→ Problem description
In the entries, find all lines that hold the word "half" and copy them.

→ Data excerpts

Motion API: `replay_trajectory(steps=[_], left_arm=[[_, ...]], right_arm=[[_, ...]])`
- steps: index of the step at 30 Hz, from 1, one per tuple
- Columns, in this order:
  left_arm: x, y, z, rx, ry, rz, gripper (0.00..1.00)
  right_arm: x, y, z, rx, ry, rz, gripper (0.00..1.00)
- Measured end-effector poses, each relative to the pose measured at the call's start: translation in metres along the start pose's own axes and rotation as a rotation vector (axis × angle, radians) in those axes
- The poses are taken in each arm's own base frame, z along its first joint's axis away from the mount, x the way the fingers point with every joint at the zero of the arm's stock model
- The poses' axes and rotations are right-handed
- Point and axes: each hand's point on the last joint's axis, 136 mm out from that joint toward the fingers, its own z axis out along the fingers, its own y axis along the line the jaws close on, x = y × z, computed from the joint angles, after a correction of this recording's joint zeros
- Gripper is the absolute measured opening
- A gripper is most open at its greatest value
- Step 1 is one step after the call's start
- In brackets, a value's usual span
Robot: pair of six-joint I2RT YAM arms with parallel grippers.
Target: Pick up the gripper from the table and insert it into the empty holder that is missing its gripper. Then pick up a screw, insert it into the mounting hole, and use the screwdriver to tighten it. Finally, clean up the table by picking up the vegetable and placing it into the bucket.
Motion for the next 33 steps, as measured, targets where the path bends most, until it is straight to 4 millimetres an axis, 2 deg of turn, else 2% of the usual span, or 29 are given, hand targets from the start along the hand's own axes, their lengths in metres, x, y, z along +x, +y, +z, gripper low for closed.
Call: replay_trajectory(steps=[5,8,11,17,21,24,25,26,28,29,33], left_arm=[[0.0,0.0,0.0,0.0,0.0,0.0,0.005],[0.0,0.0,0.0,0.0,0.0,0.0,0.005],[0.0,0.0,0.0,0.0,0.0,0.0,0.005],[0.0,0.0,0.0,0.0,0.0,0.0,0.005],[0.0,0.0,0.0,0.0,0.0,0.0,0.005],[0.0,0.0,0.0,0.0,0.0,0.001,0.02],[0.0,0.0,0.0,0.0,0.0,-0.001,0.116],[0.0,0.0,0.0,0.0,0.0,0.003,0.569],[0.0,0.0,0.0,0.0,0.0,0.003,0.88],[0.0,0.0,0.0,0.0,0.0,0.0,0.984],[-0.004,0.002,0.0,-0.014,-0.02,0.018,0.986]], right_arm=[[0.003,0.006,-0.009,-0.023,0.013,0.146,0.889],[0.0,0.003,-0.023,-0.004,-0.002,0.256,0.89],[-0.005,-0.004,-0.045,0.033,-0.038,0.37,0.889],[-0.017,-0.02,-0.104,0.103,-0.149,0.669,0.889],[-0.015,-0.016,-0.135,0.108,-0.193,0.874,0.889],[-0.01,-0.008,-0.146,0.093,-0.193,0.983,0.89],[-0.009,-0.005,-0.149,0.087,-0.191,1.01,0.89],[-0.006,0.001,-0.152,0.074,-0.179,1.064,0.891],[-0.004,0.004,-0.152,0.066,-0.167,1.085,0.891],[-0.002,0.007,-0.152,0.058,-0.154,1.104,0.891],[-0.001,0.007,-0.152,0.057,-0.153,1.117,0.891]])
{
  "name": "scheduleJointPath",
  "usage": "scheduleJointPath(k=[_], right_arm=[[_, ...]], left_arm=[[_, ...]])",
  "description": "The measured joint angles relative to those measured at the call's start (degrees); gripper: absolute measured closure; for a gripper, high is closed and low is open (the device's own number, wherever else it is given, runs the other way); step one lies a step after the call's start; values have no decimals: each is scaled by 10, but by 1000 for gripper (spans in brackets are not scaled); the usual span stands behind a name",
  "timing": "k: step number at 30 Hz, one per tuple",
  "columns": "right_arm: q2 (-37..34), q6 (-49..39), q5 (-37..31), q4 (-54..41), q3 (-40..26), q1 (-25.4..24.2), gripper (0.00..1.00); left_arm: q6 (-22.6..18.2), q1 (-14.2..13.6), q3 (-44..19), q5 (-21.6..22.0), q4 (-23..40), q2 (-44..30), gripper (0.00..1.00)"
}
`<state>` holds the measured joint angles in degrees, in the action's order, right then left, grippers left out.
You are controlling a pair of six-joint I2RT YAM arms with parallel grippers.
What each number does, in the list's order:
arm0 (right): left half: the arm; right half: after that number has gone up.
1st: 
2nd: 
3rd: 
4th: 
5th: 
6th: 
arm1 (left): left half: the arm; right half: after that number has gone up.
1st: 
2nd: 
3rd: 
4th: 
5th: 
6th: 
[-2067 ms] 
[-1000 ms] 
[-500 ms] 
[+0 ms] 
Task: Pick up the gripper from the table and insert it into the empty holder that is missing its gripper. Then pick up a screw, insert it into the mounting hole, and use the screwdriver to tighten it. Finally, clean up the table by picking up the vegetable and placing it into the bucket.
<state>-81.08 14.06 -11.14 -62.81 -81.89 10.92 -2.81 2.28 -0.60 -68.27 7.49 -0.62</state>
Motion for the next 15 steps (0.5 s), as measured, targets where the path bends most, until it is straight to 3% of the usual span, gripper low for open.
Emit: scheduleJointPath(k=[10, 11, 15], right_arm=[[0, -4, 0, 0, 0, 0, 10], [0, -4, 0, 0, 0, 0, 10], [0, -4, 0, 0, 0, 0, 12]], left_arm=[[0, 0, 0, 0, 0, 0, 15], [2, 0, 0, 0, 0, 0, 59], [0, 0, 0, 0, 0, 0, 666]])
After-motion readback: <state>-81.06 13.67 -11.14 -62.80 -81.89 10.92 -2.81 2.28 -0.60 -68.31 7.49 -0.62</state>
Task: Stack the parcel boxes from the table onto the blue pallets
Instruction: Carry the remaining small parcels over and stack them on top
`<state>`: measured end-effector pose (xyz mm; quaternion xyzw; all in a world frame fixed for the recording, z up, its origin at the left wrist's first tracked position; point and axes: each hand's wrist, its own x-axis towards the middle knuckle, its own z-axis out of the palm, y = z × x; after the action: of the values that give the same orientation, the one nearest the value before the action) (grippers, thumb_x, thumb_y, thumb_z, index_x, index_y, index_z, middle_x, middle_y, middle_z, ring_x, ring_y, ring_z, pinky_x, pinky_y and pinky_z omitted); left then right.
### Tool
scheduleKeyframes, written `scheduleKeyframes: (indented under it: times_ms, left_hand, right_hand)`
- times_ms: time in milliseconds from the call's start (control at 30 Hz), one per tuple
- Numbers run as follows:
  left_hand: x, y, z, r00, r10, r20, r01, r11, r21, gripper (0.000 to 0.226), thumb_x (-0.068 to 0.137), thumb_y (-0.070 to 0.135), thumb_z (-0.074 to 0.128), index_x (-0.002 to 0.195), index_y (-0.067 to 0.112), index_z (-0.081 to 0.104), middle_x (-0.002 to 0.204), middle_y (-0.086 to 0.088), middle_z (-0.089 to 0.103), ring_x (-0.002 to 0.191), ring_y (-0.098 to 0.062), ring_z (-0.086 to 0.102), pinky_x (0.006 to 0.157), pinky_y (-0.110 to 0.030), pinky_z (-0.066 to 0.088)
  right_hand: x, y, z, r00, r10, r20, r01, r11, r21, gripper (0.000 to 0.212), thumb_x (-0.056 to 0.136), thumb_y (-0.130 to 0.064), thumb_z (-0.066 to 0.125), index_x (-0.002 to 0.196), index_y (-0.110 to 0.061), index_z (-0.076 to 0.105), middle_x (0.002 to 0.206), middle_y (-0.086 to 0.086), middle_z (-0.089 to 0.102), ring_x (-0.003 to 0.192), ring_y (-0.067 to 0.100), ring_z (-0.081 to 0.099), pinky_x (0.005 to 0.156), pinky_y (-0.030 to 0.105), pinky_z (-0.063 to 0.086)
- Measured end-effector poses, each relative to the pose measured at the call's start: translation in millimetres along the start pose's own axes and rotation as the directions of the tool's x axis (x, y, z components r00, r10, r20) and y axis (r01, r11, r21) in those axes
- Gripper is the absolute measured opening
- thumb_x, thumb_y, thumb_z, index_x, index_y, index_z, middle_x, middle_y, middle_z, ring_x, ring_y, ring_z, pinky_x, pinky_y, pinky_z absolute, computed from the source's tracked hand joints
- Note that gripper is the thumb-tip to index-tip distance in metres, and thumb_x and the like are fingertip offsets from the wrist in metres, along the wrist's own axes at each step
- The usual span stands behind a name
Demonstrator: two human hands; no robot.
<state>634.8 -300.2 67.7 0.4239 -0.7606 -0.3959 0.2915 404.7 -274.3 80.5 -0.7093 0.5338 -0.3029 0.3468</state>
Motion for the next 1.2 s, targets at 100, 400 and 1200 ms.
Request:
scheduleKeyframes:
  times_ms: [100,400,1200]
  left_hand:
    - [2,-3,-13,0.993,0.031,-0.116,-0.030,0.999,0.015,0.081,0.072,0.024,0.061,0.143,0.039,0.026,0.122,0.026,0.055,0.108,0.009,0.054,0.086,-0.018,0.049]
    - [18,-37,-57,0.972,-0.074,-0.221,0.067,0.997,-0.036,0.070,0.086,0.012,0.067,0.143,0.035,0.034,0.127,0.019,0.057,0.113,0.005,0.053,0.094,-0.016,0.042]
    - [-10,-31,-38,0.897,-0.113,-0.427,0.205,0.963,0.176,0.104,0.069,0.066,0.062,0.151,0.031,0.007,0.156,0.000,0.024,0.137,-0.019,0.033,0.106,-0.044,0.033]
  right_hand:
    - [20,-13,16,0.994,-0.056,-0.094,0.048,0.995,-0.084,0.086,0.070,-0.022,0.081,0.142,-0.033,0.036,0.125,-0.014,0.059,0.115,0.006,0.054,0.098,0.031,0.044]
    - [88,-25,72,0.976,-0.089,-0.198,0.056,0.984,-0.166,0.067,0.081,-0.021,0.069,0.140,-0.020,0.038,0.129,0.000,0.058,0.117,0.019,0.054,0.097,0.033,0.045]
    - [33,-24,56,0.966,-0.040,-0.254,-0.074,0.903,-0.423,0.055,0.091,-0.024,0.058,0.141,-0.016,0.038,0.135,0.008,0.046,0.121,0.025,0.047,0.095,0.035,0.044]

→ Result of this exercise
arm0 (right): left half: the arm; right half: after that number has gone up.
arm1 (left): left half: the arm; right half: after that number has gone up.

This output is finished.